Ian Muscat  Sporadic Ramblings of a Technophile

Solving mixed content issues

A while ago I was observing some HTTP requests fly through Google Chrome Dev Tools’ “Network” tab, when I noticed an interesting HTTP header being sent by the browser for each request – Upgrade-Insecure-Requests: 1.

It turns out that Google Chrome 43 and newer sends this header automatically. The HTTP request header is closely related to the Content-Security-Policy: upgrade-insecure-requests HTTP response header.

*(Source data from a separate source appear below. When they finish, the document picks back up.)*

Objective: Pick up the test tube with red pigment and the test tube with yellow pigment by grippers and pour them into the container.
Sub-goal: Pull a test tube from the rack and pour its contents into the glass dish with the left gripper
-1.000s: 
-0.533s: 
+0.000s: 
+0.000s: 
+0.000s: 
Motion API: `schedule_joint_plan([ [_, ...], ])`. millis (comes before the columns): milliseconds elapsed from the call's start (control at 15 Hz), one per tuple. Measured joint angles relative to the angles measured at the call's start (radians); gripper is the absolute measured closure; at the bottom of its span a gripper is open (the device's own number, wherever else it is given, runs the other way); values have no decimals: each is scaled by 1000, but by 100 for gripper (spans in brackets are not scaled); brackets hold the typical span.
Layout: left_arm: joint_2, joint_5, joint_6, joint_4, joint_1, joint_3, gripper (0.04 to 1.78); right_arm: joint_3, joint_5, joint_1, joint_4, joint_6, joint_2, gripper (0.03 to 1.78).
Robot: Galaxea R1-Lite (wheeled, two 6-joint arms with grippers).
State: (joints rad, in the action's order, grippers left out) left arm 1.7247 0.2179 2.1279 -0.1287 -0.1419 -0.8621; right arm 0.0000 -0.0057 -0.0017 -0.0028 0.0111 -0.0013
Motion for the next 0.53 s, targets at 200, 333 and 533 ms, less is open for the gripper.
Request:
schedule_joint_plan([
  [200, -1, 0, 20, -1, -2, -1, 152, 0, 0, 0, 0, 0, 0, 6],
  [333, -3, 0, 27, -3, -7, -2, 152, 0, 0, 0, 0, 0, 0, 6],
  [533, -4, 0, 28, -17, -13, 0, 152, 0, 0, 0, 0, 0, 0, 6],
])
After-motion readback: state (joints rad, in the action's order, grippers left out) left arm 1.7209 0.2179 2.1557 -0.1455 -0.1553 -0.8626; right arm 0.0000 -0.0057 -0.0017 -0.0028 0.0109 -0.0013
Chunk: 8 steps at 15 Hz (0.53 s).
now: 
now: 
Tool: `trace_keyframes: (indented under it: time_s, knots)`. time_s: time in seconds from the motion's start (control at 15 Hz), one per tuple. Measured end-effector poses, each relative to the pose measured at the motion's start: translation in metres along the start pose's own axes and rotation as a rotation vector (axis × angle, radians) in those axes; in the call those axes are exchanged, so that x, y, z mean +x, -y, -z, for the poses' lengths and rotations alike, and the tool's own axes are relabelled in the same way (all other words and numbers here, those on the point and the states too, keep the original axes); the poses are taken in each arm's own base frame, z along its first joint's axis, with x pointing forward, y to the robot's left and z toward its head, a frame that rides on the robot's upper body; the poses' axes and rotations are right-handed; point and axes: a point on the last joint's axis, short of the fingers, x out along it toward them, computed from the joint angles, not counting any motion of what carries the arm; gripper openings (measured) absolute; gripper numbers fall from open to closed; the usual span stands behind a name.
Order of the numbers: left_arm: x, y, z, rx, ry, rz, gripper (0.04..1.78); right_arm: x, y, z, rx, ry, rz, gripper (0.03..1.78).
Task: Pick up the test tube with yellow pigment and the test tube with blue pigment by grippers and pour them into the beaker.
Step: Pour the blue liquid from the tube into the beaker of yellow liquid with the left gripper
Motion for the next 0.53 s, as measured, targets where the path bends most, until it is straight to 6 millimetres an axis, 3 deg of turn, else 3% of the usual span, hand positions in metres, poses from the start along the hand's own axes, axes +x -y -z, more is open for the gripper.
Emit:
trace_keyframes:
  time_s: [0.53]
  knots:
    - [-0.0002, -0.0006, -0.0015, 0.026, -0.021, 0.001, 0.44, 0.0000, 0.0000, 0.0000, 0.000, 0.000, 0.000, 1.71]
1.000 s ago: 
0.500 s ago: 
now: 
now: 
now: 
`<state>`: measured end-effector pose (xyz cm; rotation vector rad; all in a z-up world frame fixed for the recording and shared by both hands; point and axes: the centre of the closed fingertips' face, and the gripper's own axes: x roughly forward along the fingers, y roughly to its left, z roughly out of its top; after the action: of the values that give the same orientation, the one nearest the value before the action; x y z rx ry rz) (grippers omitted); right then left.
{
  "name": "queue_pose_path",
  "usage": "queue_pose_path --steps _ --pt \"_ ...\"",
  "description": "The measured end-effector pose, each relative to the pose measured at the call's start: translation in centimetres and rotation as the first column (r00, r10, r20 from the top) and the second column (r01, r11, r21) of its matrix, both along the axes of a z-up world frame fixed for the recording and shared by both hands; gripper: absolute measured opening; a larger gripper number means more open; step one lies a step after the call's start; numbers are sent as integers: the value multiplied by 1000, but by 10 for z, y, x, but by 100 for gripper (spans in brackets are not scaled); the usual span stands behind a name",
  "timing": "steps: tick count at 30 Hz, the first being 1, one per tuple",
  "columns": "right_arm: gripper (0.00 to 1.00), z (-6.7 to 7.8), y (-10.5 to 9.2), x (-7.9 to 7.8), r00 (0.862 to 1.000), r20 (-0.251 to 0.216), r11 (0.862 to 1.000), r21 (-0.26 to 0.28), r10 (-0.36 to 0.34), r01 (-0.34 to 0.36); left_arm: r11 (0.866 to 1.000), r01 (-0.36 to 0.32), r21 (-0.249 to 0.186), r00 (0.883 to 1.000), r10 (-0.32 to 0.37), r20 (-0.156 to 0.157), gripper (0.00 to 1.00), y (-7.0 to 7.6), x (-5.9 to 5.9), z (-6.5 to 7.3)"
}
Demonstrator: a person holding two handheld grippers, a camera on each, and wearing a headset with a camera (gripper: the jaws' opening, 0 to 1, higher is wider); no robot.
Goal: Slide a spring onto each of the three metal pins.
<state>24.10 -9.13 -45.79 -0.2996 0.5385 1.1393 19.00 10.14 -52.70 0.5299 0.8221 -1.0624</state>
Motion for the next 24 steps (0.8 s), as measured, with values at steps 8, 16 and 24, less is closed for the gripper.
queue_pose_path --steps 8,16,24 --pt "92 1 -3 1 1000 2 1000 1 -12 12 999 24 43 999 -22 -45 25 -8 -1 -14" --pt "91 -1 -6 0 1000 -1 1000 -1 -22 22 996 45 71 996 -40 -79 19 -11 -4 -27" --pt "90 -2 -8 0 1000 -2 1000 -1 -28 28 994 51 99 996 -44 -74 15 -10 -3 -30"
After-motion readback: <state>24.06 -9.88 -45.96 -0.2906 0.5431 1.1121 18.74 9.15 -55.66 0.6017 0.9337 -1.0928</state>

The “Upgrade Insecure Requests” Content Security Policy is a W3 specification that can be used to instruct a browser to automatically upgrade any insecure HTTP requests to the secure HTTPS alternative before the browser does any fetching of resources – essentially it solves annoying mixed-content issues you face when a webpage is served over HTTPS. Even if a single image has a src attribute with referencing the HTTP protocol as opposed to the HTTPS protocol, you’ll still get the dreaded mixed content warnings in the browser’s address bar.

It turns out that the browser sends the Upgrade-Insecure-Requests: 1 header to indicate to the server that it supports the “Upgrade Insecure Requests” Content Security Policy, and that it is actually preferred.

Ideally, Content Security Policies should be enabled via an HTTP response header which is served by the web server to the browser. However, in cases where this is not possible (as is the case with GitHub pages for instance), you can use the <meta http-equiv="Content-Security-Policy" content="upgrade-insecure-requests"> tag in your HTML’s <head> as an alternative.

While this header does help solve mixed content issues, it should not be treated as a silver bullet – you can not just set this header and forget about mixed content issues. For one thing, older browsers might ignore this header and you should still try your best to use protocol-relative or HTTPS URLs where you can.